Paul Goble
Staunton, December 7 – When reports surfaced that the United States was sending tanks to Afghanistan, international reaction was shift and nearly unanimous: US forces there, commentators in both Russia and the West suggested, are going the way of their Soviet predecessors and now face defeat.
Yesterday, Russia’s Interior Minister Rashid Nurgaliyev announced that the internal troops were re-introducing artillery units to combat militants in the North Caucasus, the first time the Russia side has done that since 1994-95 in the course of the initial post-Soviet Chechen war which Russian forces decisively lost (www.ng.ru/nvo/2010-12-06/1_nurgaliev.html).

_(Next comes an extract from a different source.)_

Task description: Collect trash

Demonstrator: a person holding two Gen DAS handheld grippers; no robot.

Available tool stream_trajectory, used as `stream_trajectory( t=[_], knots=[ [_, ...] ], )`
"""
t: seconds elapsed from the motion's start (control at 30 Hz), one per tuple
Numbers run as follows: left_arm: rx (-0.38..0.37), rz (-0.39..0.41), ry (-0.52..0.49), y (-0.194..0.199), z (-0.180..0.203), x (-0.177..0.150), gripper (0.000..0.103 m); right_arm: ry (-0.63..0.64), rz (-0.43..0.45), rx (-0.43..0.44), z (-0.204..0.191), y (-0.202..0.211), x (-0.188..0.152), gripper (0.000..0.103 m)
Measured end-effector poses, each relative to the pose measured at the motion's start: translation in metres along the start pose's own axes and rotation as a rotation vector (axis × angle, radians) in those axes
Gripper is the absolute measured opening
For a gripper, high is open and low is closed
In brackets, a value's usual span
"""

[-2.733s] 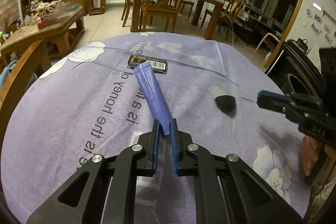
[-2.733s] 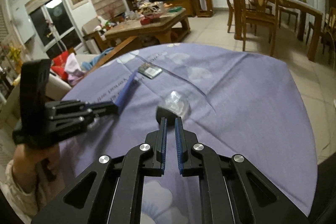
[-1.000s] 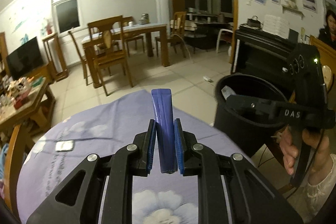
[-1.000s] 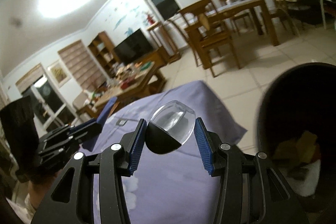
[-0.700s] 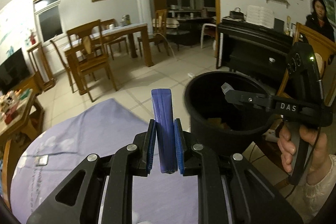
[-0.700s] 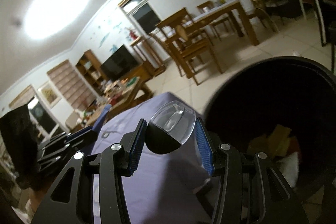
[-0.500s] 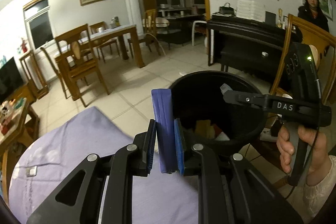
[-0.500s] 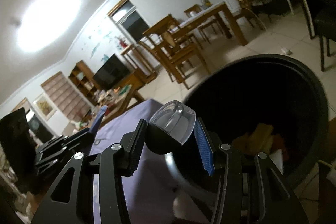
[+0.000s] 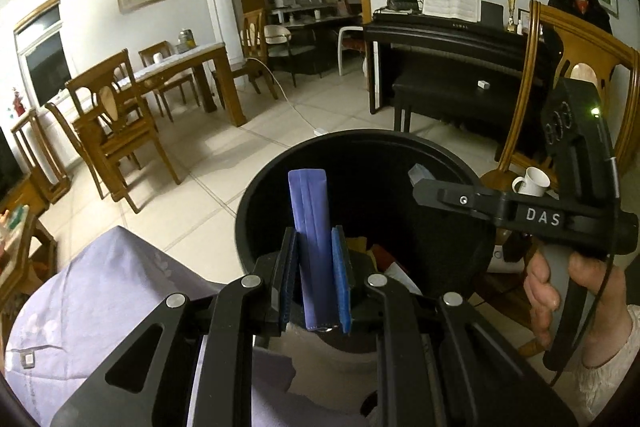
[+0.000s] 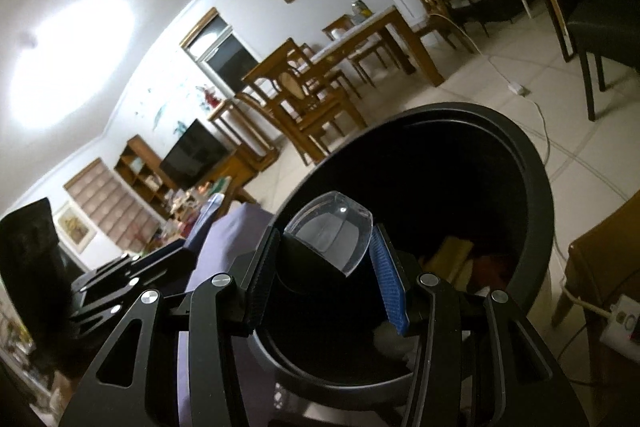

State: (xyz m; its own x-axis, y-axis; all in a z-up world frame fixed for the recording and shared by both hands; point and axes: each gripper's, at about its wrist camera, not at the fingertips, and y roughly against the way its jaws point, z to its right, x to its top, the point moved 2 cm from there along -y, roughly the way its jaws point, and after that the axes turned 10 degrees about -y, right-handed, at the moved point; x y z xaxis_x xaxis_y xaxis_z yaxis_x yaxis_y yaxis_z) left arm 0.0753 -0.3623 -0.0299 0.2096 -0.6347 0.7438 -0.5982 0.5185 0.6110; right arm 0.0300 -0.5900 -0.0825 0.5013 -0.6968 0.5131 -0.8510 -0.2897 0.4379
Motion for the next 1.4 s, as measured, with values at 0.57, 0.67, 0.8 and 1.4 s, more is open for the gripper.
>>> stream_trajectory(
  t=[0.57, 0.67, 0.8, 1.4],
  knots=[
    [0.112, 0.077, -0.058, 0.028, 0.011, 0.013, 0.098, -0.046, 0.033, 0.003, 0.003, 0.009, 0.001, 0.071],
    [0.144, 0.077, -0.075, 0.040, 0.010, 0.010, 0.098, -0.038, 0.019, 0.013, -0.006, 0.008, -0.004, 0.074],
    [0.189, 0.075, -0.050, 0.067, 0.000, -0.002, 0.098, -0.012, -0.012, 0.035, -0.032, 0.004, -0.016, 0.075],
    [0.490, 0.074, 0.347, 0.229, -0.127, -0.142, 0.098, 0.247, -0.241, 0.184, -0.247, -0.068, -0.130, 0.095]
  ],
)
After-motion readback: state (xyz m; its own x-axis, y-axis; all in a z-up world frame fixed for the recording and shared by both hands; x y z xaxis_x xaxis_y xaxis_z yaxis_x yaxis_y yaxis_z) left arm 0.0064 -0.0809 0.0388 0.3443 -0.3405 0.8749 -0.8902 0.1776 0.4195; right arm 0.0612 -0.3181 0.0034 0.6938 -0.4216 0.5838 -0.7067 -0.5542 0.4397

And while the introduction of artillery units may not presage the same outcome in the current fighting, Moscow’s decision to employ such weaponry both highlights the strength of the opposition forces it faces and undercuts its claims that Russian forces are making progress against them and bringing peace to the region.
But perhaps even more indicative of the deteriorating security situation Moscow faces in the region is these the new units will be responsible not just for Chechnya but for the entire North Caucasus “except Stavropol” and that they have been charged with ensuring security for the Duma elections there next year.
The decision to exclude Stavropol represents a concession to officials and the population in that kray who are angry that their predominantly ethnic Russian region has been included in the North Caucasus Federal District rather than as it was before the NCFD was restored in the Southern Federal District.
The new units, the 46th brigade based in Chechnya and the 450th battalion in Daghestan, will assume some of the responsibilities that regular army artillery units have played in the past, “Nezvisimoye voyennoye obozrenie” commentator Vladimir Mukhin says, but how effective they will be remains to be seen, especially the latter given that it consists of local people.
According to the military experts with whom Mukhin spoke, this step constitutes “a recognition by the generals” that their subordinates now need to use artillery more frequently, something that they say shows that the supposedly “disappearing” militants are currently capable of mounting a well-organized and powerful resistance to Russian forces.
The interior forces actually have significant experience in this regard on which to draw. Not only did MVD units employ artillery in the first post-Soviet Chechen war but 1500 internal troops took part in fall exercises in Rostov oblast recently in which they practiced with armored vehicles, helicopters and artillery.
In his remarks, Nurgaliyev tried to put the best face on things, recounting how many militants have been neutralized and arms seized over the past year. But he acknowledged that there are as many as 500 “armed bandits” who are continuing to offer resistance to federal authorities and who must be suppressed by the use of artillery so that elections can take place.